§ **REQUIRED ACTION**
Copy, from the data below, every line that has "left" in it.

§ **RAW DATA**
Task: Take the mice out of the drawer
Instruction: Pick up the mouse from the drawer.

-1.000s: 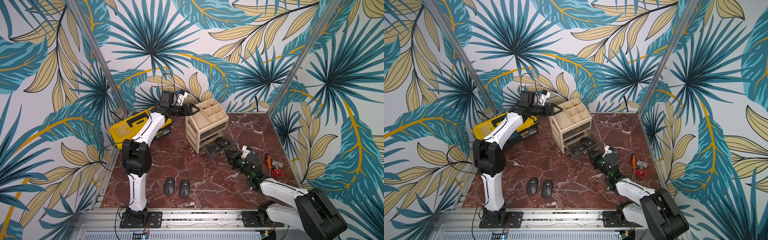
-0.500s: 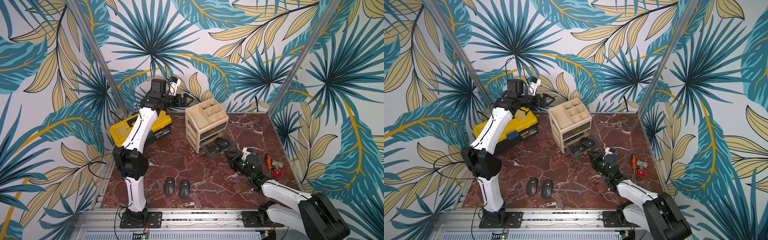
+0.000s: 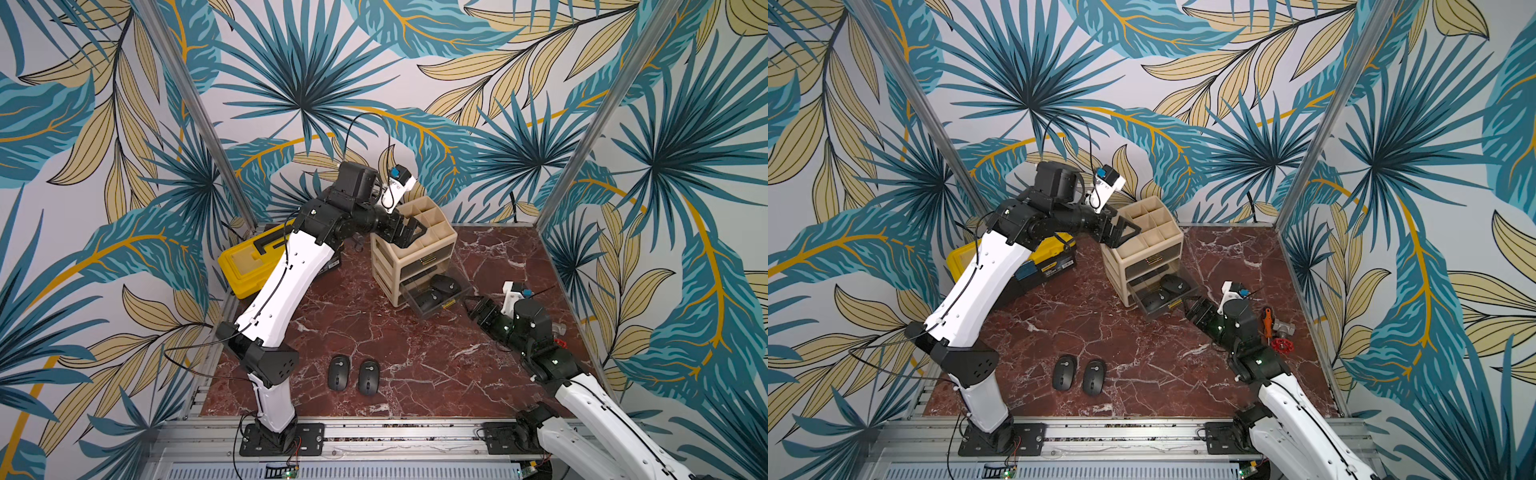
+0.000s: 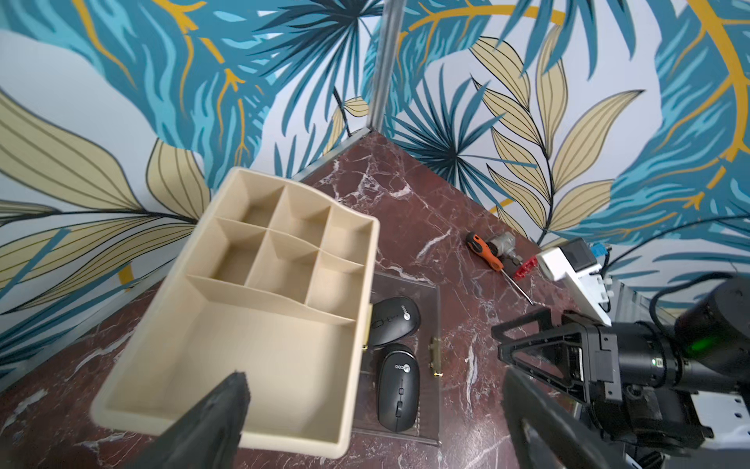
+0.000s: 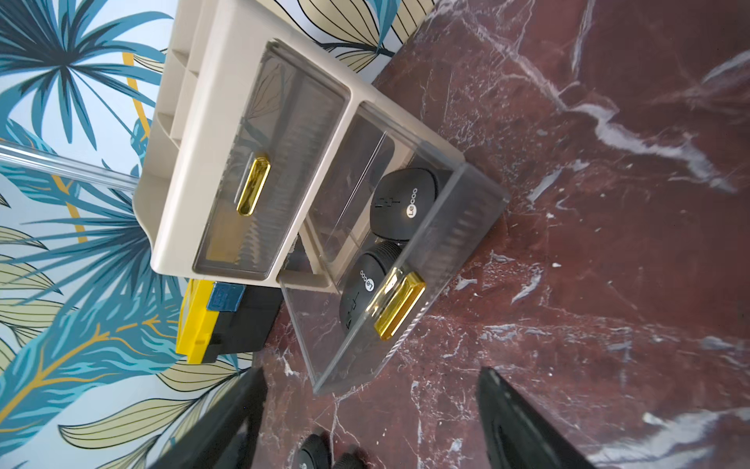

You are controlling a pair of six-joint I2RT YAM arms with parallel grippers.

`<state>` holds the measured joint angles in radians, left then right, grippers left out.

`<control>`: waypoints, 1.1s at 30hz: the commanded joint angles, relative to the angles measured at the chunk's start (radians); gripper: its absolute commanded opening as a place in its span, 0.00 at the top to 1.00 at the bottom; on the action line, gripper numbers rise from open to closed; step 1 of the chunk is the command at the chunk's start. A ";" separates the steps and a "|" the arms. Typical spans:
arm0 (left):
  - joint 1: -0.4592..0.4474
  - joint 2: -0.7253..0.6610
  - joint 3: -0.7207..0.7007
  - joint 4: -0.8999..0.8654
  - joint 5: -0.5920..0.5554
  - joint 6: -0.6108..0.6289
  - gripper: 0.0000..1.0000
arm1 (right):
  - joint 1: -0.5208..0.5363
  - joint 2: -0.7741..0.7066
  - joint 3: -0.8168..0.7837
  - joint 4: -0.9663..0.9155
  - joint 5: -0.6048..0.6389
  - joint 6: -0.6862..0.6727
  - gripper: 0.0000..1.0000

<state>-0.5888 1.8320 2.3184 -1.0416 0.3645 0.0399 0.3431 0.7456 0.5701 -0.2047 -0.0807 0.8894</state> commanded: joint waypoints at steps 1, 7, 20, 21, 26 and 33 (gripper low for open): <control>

§ **OUTPUT BELOW**
`<state>` holds the measured joint angles in radians, left then right, grippers left out.
arm0 (left):

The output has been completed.